*What you should do*
Using the listing below, copy exactly the lines from the one containing "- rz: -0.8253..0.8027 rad" to the one containing "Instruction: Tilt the", both lines included, and no others.

*Dataset*

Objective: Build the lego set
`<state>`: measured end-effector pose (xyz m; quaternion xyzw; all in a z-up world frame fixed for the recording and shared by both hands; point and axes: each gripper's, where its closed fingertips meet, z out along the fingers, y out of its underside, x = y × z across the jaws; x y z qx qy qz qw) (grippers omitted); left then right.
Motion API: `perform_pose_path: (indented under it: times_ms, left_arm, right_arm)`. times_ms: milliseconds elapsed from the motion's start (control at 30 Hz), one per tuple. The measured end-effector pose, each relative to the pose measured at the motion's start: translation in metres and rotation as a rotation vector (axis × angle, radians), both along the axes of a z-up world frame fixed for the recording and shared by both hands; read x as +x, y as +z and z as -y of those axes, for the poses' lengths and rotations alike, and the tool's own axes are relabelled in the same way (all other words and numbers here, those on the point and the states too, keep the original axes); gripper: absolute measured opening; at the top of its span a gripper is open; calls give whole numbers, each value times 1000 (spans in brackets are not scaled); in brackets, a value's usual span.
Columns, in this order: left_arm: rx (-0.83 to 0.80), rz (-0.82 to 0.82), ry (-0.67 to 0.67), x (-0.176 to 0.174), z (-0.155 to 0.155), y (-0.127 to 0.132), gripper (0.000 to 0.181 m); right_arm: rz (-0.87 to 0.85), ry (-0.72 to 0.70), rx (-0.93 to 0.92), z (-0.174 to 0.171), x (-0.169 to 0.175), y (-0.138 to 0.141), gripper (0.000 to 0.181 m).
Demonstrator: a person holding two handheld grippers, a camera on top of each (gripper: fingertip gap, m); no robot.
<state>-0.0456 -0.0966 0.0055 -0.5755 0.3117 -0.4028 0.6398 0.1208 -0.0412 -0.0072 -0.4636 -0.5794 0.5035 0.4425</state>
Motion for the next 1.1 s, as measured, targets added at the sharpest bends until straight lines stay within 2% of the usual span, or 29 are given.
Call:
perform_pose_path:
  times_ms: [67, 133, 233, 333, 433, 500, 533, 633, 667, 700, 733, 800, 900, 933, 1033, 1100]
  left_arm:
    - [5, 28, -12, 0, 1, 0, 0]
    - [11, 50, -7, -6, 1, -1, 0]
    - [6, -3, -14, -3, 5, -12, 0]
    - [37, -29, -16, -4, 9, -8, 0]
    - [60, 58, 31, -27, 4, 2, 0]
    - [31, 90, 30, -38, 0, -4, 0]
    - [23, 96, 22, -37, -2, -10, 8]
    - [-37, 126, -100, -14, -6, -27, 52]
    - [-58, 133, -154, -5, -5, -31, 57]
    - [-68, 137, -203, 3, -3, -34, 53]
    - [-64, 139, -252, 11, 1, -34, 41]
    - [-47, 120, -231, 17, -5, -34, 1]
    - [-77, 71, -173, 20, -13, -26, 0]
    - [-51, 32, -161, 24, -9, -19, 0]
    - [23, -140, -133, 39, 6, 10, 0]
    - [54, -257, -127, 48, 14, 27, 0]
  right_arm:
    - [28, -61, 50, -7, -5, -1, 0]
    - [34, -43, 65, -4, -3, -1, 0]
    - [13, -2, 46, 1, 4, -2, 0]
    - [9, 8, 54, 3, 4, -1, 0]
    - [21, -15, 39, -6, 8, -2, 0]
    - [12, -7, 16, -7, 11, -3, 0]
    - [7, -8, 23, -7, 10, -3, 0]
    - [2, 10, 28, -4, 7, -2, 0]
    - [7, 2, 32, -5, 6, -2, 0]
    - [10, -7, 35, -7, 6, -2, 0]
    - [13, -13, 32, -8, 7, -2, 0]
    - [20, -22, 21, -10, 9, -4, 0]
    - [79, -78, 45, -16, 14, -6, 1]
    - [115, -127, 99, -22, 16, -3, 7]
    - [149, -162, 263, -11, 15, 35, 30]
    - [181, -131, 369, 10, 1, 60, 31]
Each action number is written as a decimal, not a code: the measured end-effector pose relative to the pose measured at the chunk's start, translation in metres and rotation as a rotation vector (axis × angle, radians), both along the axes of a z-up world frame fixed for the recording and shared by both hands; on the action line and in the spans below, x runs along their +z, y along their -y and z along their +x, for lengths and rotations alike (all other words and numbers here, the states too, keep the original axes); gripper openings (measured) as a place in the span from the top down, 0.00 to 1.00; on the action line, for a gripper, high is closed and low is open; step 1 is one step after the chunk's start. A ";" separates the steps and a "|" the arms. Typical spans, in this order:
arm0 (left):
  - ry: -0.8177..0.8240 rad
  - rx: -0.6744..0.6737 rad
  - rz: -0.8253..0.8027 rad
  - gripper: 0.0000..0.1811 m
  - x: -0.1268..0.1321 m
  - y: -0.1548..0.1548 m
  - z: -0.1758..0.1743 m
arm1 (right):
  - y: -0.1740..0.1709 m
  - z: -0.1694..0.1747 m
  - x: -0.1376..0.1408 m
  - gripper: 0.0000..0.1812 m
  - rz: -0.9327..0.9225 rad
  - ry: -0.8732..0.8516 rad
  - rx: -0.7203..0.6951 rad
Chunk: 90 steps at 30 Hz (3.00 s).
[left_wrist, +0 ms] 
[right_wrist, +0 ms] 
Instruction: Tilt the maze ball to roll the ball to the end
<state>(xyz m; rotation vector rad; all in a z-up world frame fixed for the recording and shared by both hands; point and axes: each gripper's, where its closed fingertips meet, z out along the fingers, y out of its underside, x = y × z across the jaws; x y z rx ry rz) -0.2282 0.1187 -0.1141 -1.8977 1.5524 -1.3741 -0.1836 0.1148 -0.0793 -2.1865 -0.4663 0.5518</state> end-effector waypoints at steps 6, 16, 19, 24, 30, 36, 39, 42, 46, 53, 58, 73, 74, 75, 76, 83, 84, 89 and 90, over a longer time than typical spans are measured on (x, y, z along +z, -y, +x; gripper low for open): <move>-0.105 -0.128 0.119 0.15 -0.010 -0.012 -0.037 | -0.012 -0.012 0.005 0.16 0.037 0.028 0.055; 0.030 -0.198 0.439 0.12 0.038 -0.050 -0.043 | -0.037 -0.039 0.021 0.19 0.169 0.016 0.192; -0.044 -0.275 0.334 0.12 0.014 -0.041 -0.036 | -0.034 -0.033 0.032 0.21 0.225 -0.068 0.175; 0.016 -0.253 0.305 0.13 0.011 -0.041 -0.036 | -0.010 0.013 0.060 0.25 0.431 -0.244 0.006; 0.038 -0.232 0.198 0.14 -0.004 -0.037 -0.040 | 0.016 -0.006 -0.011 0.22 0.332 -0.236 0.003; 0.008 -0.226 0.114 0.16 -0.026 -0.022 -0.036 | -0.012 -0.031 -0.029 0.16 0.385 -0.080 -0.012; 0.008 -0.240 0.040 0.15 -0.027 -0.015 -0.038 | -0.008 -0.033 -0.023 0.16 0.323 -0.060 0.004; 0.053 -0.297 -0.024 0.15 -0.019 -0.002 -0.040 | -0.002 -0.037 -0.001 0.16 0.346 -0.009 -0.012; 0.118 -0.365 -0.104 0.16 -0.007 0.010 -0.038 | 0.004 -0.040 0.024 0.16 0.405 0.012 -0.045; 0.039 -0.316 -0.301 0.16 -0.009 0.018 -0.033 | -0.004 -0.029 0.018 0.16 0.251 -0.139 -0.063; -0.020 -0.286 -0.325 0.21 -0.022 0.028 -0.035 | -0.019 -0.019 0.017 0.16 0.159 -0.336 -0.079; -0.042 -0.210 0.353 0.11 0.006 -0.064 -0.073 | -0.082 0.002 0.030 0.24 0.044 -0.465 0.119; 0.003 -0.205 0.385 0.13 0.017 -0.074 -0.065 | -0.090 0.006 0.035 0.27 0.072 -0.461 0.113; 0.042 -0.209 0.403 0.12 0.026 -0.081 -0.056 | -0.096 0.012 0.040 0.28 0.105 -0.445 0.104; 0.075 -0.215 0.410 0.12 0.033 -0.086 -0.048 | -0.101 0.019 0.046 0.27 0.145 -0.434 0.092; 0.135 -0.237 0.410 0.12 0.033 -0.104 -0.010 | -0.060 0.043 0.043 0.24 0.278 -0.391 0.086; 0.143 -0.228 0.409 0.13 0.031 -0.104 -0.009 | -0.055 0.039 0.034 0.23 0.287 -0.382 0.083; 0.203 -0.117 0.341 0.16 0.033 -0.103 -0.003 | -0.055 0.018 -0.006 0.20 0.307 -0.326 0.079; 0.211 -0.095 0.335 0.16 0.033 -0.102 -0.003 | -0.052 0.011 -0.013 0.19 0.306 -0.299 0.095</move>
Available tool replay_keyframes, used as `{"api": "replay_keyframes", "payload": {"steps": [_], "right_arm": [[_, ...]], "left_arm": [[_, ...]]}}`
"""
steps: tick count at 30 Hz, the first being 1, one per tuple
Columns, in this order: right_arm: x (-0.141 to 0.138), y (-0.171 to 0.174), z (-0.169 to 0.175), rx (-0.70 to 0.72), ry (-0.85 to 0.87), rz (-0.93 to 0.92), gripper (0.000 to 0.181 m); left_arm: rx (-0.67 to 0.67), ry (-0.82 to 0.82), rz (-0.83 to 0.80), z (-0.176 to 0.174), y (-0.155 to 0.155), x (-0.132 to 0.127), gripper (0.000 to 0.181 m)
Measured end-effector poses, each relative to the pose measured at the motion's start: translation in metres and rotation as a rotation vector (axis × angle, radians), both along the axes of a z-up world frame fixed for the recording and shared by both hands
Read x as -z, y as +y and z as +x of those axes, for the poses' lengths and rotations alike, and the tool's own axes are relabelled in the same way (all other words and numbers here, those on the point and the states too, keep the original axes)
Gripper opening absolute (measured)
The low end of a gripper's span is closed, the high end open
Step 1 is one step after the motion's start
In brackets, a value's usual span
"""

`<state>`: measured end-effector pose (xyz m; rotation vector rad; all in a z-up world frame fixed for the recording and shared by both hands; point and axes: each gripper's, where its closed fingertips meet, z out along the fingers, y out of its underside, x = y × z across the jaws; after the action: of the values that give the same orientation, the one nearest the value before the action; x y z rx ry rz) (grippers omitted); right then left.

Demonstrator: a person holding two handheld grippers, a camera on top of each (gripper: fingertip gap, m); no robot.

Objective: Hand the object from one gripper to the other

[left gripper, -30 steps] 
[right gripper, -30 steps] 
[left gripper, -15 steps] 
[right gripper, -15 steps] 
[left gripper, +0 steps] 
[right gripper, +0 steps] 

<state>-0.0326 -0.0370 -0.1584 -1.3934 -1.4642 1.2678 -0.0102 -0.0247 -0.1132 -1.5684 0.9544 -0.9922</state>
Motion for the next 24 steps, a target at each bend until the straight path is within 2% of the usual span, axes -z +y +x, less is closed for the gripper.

*Result for this task*
  - rz: -0.8253..0.8027 rad
  - gripper: 0.0000..0.1811 m
  - x: -0.1268..0.1321 m
  - y: -0.1548..0.1548 m
  - z: -0.1758..0.1743 m
arm1 (right):
  - y: -0.1740..0.1709 m
  - z: -0.1694..0.1747 m
  - x: -0.1376..0.1408 m
  - gripper: 0.0000..0.1812 m
  - rz: -0.9327..0.9225 rad
  - ry: -0.8732..0.8516 rad
  - rx: -0.7203..0.6951 rad
Chunk: 90 steps at 30 Hz (3.00 s).
[left_wrist, +0 ms] 
[right_wrist, +0 ms] 
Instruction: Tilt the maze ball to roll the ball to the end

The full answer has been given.